邁着穩健的步子,盼語心裡依舊混了一絲膽怯。她得小心的收拾好,不能讓太后瞧出一絲縫隙。帶着複雜的心情,盼語最終還是邁進了內寢的門檻兒。
高凌曦見她進來,錯開身子別過臉去,將尚未說完的話嚥了下去,悻悻的閉口。
盼語則一臉明媚的笑意,欣然朝太后福了福:“臣妾給太后請安,太后今兒的氣色真是不錯。紅潤得多了,想是曹院判的方子有效,如此下去,太后必能早占勿藥。”

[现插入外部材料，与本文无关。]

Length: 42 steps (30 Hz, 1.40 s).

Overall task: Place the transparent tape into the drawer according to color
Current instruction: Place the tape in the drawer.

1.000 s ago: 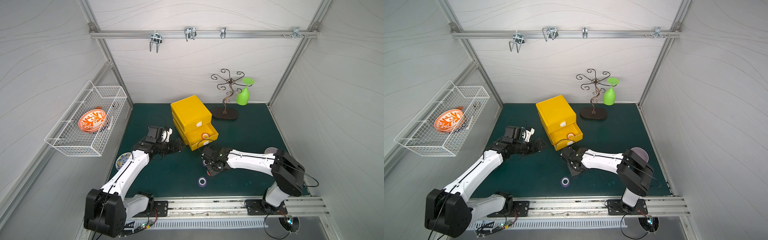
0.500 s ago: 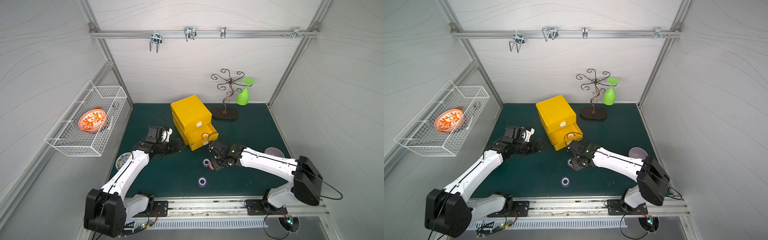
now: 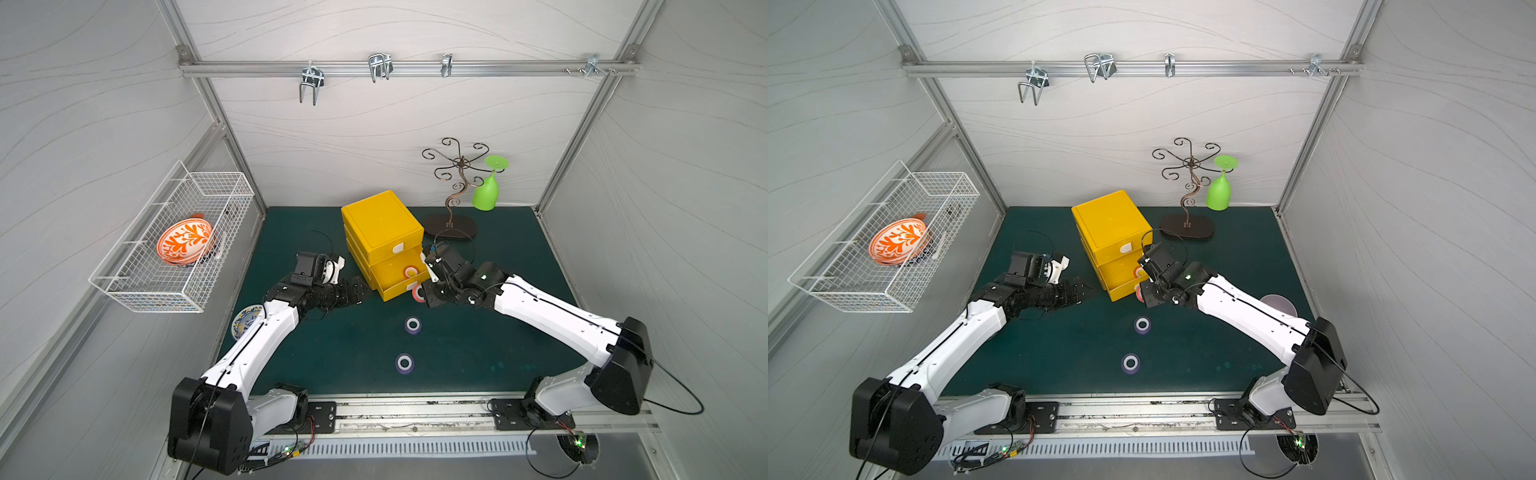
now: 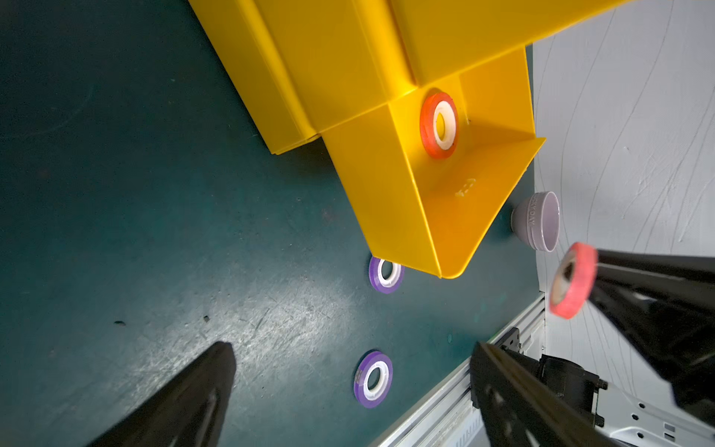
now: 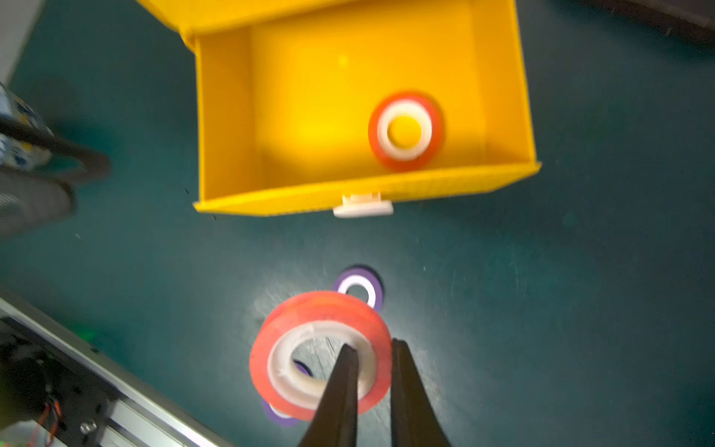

虛了虛細長的鳳目,太后呼了吁了口氣:“哀家原是覺着不錯,今兒天兒也好,正想去後苑走動走動。誰知道又來了這麼一出,嫺妃啊,究竟你有沒有對貴妃動手,指責她在你的酒裡動手腳?”
冷冷的瞥了貴妃一眼,盼語臉色不豫:“太后鳳體違和,正是靜心休養的時候。這些雞毛蒜皮的小事兒,怎的還鬧到慈寧宮來了。貴妃是有身份的人,哪裡就敢胡言亂語了。臣妾酒壺裡的蛇頭究竟如何而來,旁人不知曉不爲過,貴妃不知道那可就是蒙人了。既然話說明了,那臣妾不妨當着太后問一句,到底是誰巴不得看臣妾出醜,看臣妾落魄啊?”